The cam chain tensioner; is run on oil pressure and low oil pressure, is a common issue, as these 1.8T's get older. The oil pick up, can get clogged up with carbon debris, sludge; correct vw spec oil and change interval is crucial on these engines. Eventually, the oil pickup screen can get clogged and this oil goes; to the cam chain tensioner, the small oil galley can get clogged and there is a small screen, going to the tensioner, that can get clogged as well. So, read the definitions; check oil pressure, timing marks and eventually, the timing chain tensioner/guides, wear out, causing a loose chain, noisy top end in the drivers side area of the valve cover. Worst case scenario, eventually; the chain/tensioner, can cause a catastrophic failure and bend the valves in the head. SO, checking oil pressure, clogged screen in the pickup, checking for abnormal chain tensioner noise/wear, chain looseness, buffers for wear, timing belt teeth worn off, timing marks being off, etc.; ultimately, could save your engine. 

Here are lots of good videos; showing bad tensioners with loud noise and loose chain noise: 



https://www.youtube.com/results?search_query=1.8t+timing+chain+tensioner+noisy

If you have VCDS by Ross Tech; you can do output testing on the tensioner, that can tell you how far off the timing is and that could indicate a failure:

https://www.audizine.com/forum/showthread.php/513474-Block-93-cam-phase-position-question

replacement and testing info/videos: 

https://www.google.com/search?clien...j41j0i22i30j33i160j0j0i7i30j30i10.CTxpt8oaYWM


----------



## 1.8turdo (Aug 11, 2019)

billymade said:


> Always look up trouble codes; on the ross tech wiki, which can give you vw specific info, generic obd II codes definitions won't:
> 
> http://wiki.ross-tech.com/wiki/index.php/16395/P0011/000017
> 
> ...


Thanks, this is a way more comprehensive response than i've found anywhere else. I'll start with dropping the oil pan to clean the pick up, Is there any easy way to describe accessing the other pathways you mention? I'll be pulling the valve cover off to inspect the cam chain tensioner so i'll be looking for sludge generally while i'm in there but it would be helpful to know some key spots to locate. I've already got a new cam shaft position sensor so i'll install that, and I plan on replacing the tensioner. I got the car cheap and don't mind erring on the side of caution to have it in the best possible condition. 

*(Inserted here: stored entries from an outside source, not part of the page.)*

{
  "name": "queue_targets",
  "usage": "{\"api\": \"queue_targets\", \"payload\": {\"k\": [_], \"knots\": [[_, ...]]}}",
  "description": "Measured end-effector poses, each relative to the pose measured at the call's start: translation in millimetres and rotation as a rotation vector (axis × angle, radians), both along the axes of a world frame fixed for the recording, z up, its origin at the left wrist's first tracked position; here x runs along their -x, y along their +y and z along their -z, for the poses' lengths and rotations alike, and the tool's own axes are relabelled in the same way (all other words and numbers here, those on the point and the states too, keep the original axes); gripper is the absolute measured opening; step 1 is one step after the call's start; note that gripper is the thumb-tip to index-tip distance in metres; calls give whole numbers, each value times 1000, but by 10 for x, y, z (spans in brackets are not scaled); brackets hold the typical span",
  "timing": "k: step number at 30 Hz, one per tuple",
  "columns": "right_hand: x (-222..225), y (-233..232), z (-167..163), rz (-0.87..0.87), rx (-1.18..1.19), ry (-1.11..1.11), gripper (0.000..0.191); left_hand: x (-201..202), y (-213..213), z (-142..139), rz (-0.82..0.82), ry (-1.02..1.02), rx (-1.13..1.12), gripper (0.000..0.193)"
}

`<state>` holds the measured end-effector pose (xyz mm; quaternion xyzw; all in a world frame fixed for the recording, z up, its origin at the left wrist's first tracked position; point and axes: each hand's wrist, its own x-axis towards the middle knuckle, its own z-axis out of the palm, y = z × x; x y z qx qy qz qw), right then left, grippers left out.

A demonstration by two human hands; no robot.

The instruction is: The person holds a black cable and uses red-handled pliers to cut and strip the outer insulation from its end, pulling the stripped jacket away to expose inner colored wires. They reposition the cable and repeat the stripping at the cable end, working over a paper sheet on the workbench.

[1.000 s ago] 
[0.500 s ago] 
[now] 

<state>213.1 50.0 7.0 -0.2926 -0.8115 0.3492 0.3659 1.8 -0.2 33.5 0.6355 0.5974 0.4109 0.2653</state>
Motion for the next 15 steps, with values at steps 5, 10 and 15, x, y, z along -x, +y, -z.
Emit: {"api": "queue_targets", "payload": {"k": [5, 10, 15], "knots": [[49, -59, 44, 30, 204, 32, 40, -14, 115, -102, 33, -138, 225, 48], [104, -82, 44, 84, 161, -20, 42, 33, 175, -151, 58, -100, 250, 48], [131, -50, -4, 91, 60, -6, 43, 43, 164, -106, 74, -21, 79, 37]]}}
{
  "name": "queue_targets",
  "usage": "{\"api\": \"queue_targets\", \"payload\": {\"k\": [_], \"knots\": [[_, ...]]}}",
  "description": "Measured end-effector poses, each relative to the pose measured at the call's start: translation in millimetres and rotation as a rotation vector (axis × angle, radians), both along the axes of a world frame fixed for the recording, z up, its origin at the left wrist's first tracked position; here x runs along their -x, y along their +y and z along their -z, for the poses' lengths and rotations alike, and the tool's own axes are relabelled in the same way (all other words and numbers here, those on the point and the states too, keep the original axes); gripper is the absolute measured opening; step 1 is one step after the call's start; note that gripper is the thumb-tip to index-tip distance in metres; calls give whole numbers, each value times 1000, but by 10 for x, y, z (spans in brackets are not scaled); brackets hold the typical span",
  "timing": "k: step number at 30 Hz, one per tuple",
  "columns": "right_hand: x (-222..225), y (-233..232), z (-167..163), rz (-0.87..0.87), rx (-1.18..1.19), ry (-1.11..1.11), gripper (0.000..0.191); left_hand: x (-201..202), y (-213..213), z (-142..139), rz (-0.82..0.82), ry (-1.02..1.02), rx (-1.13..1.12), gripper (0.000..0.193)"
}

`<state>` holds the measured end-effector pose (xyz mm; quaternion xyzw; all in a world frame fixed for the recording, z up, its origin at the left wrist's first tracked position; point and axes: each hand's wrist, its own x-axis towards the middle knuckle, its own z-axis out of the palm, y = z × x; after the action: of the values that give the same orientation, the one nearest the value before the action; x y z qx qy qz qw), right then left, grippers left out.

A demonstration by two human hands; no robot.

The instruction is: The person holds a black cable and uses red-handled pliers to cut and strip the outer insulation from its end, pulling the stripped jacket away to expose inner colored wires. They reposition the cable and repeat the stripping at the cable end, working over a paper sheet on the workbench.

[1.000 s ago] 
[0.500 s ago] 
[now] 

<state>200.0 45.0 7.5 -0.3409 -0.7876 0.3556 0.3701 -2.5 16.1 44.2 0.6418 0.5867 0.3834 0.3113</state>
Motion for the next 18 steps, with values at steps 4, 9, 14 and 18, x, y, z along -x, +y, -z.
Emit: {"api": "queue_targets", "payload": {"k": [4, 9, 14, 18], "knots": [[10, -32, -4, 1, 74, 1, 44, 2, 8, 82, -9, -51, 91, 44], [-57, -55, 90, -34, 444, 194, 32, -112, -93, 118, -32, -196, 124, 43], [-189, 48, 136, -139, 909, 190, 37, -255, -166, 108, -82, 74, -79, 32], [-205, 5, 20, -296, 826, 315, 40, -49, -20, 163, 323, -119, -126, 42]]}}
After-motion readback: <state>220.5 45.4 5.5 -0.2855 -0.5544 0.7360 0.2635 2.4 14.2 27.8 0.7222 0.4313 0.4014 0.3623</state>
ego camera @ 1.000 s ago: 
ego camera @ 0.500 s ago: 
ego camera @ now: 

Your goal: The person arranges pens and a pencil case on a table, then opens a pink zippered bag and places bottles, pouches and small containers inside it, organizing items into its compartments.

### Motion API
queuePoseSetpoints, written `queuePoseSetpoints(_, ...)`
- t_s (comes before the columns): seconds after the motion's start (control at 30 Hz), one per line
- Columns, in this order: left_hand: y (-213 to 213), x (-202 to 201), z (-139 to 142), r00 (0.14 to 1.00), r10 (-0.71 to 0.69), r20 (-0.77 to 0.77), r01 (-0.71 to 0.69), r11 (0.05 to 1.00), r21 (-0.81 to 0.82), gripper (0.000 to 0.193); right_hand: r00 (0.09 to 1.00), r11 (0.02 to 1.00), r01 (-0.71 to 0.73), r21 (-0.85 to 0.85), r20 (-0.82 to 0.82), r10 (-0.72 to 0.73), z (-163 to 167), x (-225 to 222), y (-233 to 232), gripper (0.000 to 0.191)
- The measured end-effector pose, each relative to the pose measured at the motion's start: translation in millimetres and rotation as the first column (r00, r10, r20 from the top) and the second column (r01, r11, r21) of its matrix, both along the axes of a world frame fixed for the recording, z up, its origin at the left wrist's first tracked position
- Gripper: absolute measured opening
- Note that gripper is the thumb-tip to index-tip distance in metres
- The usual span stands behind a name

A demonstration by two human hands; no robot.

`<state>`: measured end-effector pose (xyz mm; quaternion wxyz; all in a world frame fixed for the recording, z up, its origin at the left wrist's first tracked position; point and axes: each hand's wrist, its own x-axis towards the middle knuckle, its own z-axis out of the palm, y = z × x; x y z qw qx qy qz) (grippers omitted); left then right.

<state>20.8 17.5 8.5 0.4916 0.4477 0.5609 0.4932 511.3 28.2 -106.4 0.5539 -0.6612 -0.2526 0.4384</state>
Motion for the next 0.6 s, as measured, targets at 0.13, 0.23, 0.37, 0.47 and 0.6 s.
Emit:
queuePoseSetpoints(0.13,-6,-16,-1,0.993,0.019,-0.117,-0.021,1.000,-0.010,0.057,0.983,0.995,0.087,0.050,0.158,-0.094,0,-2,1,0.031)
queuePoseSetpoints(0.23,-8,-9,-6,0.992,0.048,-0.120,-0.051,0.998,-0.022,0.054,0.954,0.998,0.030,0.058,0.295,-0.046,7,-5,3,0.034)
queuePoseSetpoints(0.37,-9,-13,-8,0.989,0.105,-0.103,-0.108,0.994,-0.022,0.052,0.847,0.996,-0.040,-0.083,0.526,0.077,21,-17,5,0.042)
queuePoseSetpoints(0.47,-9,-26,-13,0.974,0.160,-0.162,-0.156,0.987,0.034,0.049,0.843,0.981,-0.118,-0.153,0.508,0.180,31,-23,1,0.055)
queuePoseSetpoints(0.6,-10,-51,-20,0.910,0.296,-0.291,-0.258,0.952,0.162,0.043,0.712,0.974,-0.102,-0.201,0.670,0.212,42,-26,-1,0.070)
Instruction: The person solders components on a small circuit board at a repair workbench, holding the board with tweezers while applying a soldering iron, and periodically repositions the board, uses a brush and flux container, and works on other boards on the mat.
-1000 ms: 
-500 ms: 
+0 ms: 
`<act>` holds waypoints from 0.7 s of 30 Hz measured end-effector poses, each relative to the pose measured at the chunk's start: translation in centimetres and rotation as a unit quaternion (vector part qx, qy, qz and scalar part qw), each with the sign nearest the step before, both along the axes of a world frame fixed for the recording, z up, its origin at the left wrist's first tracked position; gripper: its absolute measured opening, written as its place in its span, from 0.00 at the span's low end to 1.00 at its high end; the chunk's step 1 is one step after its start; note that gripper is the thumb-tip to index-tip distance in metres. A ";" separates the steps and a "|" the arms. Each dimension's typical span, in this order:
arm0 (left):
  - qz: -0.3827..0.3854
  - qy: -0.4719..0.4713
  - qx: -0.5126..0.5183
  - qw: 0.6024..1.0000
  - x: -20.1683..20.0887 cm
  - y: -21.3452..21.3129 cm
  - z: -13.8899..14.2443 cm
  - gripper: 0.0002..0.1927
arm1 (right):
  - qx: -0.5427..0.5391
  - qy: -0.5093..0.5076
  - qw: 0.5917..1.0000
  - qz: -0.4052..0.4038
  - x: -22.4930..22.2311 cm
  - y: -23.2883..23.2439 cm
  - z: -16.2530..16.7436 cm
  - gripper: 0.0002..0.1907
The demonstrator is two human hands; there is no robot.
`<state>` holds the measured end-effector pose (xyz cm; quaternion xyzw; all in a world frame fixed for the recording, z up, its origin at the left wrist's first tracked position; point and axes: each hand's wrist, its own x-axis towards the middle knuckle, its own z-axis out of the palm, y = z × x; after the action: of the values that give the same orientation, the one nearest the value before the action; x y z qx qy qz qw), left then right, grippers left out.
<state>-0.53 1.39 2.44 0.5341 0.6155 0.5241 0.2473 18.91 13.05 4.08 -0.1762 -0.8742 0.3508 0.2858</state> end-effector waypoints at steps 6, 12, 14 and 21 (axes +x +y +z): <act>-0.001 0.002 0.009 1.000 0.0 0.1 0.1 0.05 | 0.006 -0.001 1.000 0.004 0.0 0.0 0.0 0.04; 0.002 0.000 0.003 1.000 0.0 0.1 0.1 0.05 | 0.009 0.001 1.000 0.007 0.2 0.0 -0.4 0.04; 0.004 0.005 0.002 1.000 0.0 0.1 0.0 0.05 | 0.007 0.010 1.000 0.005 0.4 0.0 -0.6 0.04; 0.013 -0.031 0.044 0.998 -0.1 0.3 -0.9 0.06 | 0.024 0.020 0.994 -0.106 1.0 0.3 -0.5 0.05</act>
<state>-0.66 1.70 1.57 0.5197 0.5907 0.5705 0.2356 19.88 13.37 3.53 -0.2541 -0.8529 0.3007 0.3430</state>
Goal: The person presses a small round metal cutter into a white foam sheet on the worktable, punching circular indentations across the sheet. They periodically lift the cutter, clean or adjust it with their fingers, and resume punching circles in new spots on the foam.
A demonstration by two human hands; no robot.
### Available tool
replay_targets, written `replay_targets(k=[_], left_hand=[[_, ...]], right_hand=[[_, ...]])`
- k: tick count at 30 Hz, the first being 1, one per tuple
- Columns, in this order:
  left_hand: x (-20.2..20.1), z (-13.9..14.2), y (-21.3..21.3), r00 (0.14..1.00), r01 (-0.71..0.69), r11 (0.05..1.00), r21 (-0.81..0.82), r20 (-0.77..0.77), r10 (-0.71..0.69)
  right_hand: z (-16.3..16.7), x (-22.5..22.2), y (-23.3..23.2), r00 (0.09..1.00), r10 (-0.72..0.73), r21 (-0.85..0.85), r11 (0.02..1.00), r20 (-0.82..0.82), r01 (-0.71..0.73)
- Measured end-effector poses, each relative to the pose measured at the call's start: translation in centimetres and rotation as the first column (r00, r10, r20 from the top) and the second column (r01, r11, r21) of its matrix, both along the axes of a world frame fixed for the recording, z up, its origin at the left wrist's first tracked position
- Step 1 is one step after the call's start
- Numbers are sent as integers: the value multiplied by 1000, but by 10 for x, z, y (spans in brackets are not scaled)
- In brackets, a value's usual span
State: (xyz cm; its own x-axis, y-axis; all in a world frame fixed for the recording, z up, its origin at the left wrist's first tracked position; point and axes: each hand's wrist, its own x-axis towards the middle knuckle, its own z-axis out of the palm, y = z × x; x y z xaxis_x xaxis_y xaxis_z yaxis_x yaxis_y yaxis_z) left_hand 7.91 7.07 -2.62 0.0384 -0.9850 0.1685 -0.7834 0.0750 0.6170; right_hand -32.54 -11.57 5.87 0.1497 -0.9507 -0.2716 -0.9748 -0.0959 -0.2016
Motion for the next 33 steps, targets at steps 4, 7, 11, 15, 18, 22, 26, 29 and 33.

I don't have a VCDS by ross tech. I might replace the position sensor and then try to get the car to run to check oil pressure. Just to get a basis on how involved the rest of the job will be.


----------



## billymade (Jan 29, 2008)

I would keep things simple; before tearing things apart, checking the oil pressure, is pretty straight forward and just requires the removal of the oil pressure sending unit (then, install the thread adapter, hose and then the pressure gauge). 

Here are some links; to testing procedures, that could be done to diagnose your problem: 

chain tensioner testing: 

https://workshop-manuals.com/volksw...nspection/camshaft_adjustment_valve_checking/

oil pressure testing: 

https://workshop-manuals.com/volksw...ressure/component_information/specifications/

Any oil pressure test kit; should work fine but you do need, to have a adapter, that fits the metic threads, into the block/oil galley. Some testers; have many adapters but many do not have the one we need, for our cars. I ended up buying a adapter set from Autozone: SunPro metric adapter kit part #: cp7573 (it comes with a number of adapters; the one for the 1.8T is: M10 X 1.0 to 1/8" NPT).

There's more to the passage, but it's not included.